Understanding these fundamentals ensures you can configure, troubleshoot, and explain SNMP on the N10-009 exam.
SNMP Agent Initialization
When a network device boots up, its SNMP agent initializes and loads the MIB objects from the device's running configuration. The agent registers itself with the operating system to listen on UDP port 161 for incoming GET, GETNEXT, and SET requests. It also prepares to send traps to the configured NMS on UDP port 162. The agent checks the SNMP community strings (v1/v2c) or user credentials (v3) that have been configured. At this point, the agent is ready to respond to queries and generate traps based on events like interface status changes or authentication failures. The NMS may also receive a coldStart or warmStart trap to indicate the agent has restarted.
NMS Sends a GET Request
The NMS constructs an SNMP GET request packet containing the target OID (e.g., 1.3.6.1.2.1.1.1.0 for sysDescr), the SNMP version, and the community string (e.g., 'public'). The packet is sent via UDP to the agent's IP address on port 161. The agent receives the packet and first checks the community string. If it matches a configured read-only or read-write community, the agent proceeds. Otherwise, it increments the snmpInBadCommunityNames counter and may send an authenticationFailure trap. The agent then looks up the OID in its MIB tree. If found, it retrieves the current value (e.g., 'Cisco IOS Software, C3560 Software...') and constructs a GET-RESPONSE packet containing the OID and value. If the OID is not supported, the agent returns a 'noSuchName' error. The response is sent back to the NMS on an ephemeral UDP port.
NMS Performs a SNMP Walk
A SNMP walk uses repeated GETNEXT requests to traverse a MIB subtree. Starting from a root OID (e.g., 1.3.6.1.2.1.2.2.1.1 for ifIndex), the NMS sends a GETNEXT request. The agent responds with the next OID in lexicographic order and its value.
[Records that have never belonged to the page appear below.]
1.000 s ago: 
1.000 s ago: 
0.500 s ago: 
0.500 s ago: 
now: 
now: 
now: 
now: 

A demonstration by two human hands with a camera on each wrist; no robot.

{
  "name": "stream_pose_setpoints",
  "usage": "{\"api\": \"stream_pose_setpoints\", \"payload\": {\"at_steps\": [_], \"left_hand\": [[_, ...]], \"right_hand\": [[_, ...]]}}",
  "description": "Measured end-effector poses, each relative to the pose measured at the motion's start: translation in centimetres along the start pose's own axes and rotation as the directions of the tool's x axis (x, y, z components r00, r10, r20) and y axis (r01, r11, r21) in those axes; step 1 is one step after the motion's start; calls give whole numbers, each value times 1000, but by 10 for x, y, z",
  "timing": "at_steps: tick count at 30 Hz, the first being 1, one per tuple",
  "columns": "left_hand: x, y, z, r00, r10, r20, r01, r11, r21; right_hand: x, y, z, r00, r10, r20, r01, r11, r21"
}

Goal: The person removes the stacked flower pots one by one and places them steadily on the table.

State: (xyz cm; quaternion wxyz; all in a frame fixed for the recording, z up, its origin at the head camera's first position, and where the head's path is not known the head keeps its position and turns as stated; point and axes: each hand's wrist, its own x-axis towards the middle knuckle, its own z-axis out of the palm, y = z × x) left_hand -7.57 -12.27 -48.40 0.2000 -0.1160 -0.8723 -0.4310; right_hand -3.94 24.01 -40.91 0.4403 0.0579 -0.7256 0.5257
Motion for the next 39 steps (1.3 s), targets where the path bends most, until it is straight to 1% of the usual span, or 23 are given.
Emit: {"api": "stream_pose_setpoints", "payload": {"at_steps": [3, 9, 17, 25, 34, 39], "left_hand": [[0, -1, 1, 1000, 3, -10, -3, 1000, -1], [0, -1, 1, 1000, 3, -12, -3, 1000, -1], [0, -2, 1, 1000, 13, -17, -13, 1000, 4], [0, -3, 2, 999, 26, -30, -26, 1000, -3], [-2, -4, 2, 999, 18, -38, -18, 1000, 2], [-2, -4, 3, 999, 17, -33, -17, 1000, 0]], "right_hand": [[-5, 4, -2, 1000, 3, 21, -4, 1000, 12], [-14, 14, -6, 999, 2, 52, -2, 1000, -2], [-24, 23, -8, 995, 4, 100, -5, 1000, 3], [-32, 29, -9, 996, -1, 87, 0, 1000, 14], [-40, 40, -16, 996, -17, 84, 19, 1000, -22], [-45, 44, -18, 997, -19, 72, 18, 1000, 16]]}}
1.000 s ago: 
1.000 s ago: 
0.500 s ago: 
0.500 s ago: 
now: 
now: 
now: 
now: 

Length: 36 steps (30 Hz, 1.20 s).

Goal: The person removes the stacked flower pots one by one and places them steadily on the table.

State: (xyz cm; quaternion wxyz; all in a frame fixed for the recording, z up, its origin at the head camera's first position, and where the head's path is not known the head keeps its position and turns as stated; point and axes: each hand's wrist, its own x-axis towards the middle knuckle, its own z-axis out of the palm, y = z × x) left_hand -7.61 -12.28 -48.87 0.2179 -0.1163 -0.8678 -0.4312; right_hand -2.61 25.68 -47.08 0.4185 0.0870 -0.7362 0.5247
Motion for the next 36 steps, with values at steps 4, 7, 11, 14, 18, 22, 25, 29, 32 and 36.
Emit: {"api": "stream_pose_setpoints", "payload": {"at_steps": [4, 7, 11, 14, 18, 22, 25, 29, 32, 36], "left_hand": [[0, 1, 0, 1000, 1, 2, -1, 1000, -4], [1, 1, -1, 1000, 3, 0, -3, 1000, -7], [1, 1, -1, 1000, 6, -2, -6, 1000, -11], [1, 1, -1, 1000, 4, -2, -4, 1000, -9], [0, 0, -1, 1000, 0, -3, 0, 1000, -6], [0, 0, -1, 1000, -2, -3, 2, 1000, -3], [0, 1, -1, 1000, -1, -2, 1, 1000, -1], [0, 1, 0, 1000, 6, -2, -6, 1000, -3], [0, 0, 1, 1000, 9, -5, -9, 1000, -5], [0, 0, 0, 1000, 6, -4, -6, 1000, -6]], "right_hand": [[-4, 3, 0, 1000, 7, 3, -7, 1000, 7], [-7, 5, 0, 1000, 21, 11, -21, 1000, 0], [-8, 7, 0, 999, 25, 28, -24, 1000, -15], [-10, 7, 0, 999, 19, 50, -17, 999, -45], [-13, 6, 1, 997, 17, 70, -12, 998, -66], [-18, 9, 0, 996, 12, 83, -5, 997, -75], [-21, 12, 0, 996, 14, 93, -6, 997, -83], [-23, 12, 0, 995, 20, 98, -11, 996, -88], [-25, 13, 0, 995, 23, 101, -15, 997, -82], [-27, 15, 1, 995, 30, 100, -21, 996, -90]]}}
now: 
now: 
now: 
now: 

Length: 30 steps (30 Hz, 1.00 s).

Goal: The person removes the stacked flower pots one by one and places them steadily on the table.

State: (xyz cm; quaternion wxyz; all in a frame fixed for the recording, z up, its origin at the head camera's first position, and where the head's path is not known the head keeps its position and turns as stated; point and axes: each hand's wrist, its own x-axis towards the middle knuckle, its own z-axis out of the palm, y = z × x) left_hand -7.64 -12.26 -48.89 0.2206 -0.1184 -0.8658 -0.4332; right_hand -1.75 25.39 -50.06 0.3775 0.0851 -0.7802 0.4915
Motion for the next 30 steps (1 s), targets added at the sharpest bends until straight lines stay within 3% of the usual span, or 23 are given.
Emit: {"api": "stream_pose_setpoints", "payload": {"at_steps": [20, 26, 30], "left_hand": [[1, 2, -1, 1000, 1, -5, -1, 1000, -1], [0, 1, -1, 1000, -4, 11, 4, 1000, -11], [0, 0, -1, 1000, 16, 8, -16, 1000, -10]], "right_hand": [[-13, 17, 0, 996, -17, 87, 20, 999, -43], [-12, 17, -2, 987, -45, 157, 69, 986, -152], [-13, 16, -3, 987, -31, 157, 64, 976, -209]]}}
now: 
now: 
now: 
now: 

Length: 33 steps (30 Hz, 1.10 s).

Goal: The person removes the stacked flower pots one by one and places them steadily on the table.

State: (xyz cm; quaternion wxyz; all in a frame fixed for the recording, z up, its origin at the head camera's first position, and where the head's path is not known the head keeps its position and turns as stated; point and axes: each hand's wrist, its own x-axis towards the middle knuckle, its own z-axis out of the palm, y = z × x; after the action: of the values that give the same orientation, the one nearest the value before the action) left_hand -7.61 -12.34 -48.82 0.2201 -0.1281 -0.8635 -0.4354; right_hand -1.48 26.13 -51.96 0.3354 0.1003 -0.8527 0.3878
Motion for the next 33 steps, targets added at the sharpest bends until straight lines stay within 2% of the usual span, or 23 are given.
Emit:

The NMS then sends a GETNEXT for that returned OID, and so on, until the agent returns an error (endOfMibView) or the NMS detects the OID has left the desired subtree. This process retrieves all objects in a table, such as all interface statistics. The NMS may use multiple parallel requests to speed up the walk. The walk is commonly used to discover device capabilities or to collect bulk data for inventory. However, walking large MIBs (e.g., full MIB-II) can generate significant network traffic and CPU load on the agent.
Agent Sends a Trap
When a monitored event occurs, such as a link going down, the SNMP agent constructs a trap PDU. The trap includes the agent's sysUpTime (time since last reinitialization), the trap OID (e.g., 1.3.6.1.6.3.1.1.5.3 for linkDown), and variable bindings containing specific data (e.g., ifIndex of the down interface). The trap is sent as a UDP packet to the configured NMS IP address on port 162. The agent does not wait for an acknowledgment (unlike INFORM). If the NMS is unreachable, the trap is lost. The agent may queue a limited number of traps (typically 10-20) if the destination is temporarily unreachable, but once the queue is full, new traps are dropped. The NMS receives the trap, checks the community string, and then processes the OID and variable bindings. The NMS must have the corresponding MIB loaded to decode enterprise-specific traps.
NMS Processes and Alerts
Upon receiving a trap, the NMS validates the source IP and community string. It then looks up the trap OID in its MIB database to determine the event type. For standard traps (coldStart, linkDown, etc.), the NMS can immediately generate an alert. For enterprise-specific traps, the NMS uses the variable bindings to extract details (e.g., interface name, error message). The NMS logs the event, updates the device's status in its monitoring dashboard, and triggers notifications (email, SMS, ticket) based on severity. The NMS may also correlate multiple traps from the same device to suppress duplicate alerts. For example, a linkDown trap followed by a linkUp trap within 5 seconds might be ignored as a flapping interface. The NMS typically stores trap history for auditing and troubleshooting.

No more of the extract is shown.